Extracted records

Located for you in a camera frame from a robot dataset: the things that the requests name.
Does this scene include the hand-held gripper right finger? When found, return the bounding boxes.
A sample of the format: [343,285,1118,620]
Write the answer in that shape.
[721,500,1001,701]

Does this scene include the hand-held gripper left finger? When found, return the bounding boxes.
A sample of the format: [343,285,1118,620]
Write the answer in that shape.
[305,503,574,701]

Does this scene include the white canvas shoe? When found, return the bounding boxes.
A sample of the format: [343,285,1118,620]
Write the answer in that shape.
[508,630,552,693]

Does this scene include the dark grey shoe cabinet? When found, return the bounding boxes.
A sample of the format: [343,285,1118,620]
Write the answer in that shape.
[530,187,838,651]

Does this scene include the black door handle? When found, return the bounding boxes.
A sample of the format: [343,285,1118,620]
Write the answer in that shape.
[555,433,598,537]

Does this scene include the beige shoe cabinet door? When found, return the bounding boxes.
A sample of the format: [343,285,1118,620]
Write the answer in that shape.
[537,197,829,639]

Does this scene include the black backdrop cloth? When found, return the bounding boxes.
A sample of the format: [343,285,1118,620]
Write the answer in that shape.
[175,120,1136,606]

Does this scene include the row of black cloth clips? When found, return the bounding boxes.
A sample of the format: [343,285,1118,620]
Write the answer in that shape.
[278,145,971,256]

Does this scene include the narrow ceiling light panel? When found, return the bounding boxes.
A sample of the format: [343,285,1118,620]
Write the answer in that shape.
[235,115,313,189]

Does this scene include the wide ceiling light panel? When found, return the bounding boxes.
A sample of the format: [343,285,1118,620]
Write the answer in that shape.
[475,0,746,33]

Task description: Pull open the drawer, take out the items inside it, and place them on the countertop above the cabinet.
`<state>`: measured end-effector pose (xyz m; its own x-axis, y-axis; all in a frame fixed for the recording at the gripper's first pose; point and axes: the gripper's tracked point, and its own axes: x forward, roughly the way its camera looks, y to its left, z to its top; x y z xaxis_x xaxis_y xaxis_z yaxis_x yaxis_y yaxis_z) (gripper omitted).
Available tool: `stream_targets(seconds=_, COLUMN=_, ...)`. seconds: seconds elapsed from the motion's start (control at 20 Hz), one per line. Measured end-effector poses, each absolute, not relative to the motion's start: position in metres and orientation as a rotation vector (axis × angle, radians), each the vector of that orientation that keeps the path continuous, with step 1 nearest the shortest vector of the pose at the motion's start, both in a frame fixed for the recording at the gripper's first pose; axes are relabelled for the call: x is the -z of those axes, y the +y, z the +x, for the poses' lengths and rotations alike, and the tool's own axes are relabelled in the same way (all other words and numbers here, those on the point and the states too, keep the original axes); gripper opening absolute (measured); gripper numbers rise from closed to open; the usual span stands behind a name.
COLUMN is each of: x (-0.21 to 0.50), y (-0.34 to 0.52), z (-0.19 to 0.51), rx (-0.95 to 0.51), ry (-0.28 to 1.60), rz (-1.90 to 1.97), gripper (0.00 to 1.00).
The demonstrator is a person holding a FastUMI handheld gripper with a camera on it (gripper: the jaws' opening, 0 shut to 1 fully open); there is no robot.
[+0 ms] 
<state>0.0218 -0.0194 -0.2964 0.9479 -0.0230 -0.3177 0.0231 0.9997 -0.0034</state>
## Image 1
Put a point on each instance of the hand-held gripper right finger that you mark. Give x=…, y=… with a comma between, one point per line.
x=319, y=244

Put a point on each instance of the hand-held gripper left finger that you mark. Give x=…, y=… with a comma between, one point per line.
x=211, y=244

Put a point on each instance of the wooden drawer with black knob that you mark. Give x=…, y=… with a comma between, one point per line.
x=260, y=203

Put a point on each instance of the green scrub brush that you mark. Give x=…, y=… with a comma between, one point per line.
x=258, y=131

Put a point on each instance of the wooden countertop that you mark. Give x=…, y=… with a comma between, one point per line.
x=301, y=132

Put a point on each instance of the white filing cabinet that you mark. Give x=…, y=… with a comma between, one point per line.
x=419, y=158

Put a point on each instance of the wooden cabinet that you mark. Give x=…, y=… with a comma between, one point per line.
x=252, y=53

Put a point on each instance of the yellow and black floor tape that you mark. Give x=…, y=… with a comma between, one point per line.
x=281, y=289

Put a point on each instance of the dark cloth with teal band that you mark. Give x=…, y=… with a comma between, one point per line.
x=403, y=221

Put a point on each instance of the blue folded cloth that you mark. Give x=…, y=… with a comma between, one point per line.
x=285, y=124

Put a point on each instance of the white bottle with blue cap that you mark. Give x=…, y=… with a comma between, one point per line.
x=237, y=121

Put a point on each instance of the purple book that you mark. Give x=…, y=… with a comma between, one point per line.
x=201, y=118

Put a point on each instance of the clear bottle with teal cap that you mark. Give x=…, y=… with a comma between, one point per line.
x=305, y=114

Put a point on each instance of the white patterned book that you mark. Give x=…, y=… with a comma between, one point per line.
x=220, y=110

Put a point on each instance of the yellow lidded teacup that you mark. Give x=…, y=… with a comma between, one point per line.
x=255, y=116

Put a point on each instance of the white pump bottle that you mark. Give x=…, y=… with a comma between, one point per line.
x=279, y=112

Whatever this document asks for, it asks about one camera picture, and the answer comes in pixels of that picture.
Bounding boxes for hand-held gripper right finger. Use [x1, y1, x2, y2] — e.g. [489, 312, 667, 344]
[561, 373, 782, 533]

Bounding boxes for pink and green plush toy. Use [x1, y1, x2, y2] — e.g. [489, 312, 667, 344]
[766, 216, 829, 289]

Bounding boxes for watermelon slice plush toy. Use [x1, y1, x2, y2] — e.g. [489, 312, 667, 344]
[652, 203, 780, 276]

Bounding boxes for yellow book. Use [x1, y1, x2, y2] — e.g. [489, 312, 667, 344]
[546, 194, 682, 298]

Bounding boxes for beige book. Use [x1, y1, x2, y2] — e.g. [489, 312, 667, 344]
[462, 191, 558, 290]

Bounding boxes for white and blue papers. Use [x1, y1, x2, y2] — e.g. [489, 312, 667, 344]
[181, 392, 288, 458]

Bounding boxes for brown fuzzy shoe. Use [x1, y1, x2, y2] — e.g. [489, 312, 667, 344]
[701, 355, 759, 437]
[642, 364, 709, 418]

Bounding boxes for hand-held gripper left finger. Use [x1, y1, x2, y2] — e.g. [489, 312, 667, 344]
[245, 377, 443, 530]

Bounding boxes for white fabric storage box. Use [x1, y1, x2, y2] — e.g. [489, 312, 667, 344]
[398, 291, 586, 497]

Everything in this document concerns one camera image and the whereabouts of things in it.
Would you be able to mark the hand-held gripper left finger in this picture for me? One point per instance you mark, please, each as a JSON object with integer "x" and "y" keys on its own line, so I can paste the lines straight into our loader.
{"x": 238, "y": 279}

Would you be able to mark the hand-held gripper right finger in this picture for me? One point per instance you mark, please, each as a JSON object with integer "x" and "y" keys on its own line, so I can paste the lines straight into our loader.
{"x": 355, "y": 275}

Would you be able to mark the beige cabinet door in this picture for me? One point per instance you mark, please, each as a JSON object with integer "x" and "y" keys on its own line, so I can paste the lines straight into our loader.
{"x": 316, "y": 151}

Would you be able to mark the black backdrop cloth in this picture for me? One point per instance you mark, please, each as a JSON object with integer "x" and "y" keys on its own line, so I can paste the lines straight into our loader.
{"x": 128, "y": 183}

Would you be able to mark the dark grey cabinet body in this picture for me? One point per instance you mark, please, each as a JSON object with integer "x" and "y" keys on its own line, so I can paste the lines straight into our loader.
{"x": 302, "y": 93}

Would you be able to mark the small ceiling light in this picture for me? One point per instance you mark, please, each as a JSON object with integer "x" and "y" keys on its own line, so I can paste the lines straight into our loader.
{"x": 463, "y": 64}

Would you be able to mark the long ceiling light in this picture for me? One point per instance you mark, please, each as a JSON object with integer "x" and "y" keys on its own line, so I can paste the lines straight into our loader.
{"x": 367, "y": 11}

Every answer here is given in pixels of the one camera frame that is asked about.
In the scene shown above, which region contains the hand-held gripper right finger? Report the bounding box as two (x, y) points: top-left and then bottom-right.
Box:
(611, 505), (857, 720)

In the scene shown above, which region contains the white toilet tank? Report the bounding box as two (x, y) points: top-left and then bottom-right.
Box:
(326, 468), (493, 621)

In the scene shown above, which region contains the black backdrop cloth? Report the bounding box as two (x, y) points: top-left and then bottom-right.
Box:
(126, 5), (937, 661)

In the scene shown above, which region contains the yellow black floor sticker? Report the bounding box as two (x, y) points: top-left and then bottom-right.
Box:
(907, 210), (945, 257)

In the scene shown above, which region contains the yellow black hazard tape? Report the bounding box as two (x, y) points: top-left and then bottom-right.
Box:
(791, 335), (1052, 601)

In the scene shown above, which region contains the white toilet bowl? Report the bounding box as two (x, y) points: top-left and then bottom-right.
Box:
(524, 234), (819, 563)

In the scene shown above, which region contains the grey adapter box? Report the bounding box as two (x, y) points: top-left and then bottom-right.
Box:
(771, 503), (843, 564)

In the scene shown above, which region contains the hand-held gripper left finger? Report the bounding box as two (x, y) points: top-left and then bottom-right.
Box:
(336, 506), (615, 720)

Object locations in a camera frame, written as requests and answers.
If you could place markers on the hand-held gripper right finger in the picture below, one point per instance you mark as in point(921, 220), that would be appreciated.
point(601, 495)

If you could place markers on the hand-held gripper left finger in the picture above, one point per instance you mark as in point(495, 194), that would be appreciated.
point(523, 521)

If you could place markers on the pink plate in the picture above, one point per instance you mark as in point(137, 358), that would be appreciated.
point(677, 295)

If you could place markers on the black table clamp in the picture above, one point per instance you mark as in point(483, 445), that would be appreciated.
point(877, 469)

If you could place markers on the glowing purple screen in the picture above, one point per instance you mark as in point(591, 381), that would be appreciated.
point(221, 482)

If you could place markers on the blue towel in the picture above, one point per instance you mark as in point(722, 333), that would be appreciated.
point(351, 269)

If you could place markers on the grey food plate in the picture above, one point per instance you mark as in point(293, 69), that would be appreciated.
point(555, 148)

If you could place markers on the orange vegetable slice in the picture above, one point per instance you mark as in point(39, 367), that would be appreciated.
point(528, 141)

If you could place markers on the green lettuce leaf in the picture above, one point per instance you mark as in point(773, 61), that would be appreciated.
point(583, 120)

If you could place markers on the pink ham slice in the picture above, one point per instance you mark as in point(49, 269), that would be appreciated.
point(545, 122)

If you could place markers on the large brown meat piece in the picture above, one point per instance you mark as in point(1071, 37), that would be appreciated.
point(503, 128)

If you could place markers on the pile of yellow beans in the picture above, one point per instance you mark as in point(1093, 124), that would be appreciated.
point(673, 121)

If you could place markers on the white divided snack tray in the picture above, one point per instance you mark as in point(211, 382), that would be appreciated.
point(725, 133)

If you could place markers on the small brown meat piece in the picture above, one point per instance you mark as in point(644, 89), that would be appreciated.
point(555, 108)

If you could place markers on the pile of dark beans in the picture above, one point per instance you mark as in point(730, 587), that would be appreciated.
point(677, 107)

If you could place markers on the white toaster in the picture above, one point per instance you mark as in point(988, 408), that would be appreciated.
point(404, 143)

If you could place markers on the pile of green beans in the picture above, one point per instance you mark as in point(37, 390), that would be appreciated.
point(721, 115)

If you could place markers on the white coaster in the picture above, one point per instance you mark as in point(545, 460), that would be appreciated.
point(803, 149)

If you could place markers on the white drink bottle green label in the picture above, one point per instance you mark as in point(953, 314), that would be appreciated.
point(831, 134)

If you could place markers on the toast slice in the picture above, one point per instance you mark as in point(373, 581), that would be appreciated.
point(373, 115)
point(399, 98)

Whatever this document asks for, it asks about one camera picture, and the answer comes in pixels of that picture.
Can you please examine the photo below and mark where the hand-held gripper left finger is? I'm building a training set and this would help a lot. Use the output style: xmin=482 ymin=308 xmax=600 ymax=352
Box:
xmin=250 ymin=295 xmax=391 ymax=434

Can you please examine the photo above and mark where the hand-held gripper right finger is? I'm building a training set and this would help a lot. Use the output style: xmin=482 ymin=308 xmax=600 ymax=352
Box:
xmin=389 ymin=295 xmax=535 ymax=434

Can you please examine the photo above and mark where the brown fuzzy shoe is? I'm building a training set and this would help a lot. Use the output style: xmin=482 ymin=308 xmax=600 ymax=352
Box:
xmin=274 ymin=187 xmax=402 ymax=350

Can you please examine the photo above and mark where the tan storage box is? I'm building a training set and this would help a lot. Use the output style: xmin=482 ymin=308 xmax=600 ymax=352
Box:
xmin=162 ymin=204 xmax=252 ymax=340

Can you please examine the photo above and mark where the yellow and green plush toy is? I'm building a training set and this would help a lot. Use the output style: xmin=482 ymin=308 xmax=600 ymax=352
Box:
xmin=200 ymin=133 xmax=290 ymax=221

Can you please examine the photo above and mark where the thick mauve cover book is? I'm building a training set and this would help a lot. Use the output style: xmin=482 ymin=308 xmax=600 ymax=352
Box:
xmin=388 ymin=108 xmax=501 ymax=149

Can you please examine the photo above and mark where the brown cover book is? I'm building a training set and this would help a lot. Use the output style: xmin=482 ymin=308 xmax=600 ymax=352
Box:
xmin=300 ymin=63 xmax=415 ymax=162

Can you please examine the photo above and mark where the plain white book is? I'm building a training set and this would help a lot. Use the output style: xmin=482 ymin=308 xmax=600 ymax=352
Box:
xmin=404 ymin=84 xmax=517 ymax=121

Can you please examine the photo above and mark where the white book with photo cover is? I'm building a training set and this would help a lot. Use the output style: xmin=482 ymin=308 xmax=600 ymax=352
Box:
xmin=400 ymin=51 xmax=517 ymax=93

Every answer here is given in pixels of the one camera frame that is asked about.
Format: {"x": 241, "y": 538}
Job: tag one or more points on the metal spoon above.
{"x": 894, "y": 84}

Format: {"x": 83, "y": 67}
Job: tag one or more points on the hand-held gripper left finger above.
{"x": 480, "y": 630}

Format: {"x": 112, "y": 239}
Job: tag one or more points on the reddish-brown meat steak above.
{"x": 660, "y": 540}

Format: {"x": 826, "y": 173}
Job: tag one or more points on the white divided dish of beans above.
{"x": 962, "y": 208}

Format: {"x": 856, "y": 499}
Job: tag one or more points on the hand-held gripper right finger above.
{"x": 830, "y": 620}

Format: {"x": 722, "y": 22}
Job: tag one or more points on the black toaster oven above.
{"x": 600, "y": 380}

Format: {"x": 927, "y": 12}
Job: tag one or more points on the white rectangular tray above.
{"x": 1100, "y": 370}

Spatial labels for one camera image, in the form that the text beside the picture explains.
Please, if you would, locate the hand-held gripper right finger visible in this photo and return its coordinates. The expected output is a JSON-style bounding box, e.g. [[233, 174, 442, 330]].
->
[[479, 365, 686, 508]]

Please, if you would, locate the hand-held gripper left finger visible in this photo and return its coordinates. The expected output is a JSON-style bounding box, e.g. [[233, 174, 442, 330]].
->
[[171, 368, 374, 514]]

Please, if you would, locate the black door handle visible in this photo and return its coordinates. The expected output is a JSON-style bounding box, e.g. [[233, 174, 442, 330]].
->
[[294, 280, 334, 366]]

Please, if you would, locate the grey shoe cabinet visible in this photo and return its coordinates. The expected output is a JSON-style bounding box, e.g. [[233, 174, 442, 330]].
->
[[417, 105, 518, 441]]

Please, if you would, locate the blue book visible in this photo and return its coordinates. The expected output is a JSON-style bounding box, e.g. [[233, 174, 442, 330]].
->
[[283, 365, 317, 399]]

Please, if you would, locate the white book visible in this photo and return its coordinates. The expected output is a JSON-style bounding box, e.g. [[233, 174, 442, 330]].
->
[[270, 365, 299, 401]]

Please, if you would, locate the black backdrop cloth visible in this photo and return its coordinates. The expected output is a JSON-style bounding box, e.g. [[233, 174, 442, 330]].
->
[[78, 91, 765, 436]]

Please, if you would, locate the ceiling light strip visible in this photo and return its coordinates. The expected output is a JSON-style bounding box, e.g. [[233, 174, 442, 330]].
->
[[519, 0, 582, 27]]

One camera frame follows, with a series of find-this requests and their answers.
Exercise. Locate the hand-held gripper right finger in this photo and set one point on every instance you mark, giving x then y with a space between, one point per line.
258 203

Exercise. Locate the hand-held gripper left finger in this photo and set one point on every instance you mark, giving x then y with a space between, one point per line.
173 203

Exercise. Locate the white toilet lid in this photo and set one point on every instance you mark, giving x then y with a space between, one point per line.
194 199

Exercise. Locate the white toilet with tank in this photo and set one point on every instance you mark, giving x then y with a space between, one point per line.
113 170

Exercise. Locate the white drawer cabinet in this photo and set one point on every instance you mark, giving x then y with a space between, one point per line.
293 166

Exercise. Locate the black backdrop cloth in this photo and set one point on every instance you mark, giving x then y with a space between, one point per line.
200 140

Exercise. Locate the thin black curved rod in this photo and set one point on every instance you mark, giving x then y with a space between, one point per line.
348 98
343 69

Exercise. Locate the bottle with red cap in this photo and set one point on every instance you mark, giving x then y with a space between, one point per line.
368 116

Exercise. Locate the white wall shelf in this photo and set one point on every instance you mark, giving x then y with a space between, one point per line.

• [Work to be completed]
Give an exact copy of the lines above, from the top of the records to the line that contains "Does this scene include the hand-held gripper left", taking in both ends.

• [Expected output]
Located for you in a camera frame from a robot dataset: the things that the requests name.
Does this scene include the hand-held gripper right finger? When found, return the bounding boxes.
A sample of the format: [343,285,1118,620]
Write the answer in that shape.
[721,500,1001,701]

Does this scene include the hand-held gripper left finger? When found, return the bounding boxes.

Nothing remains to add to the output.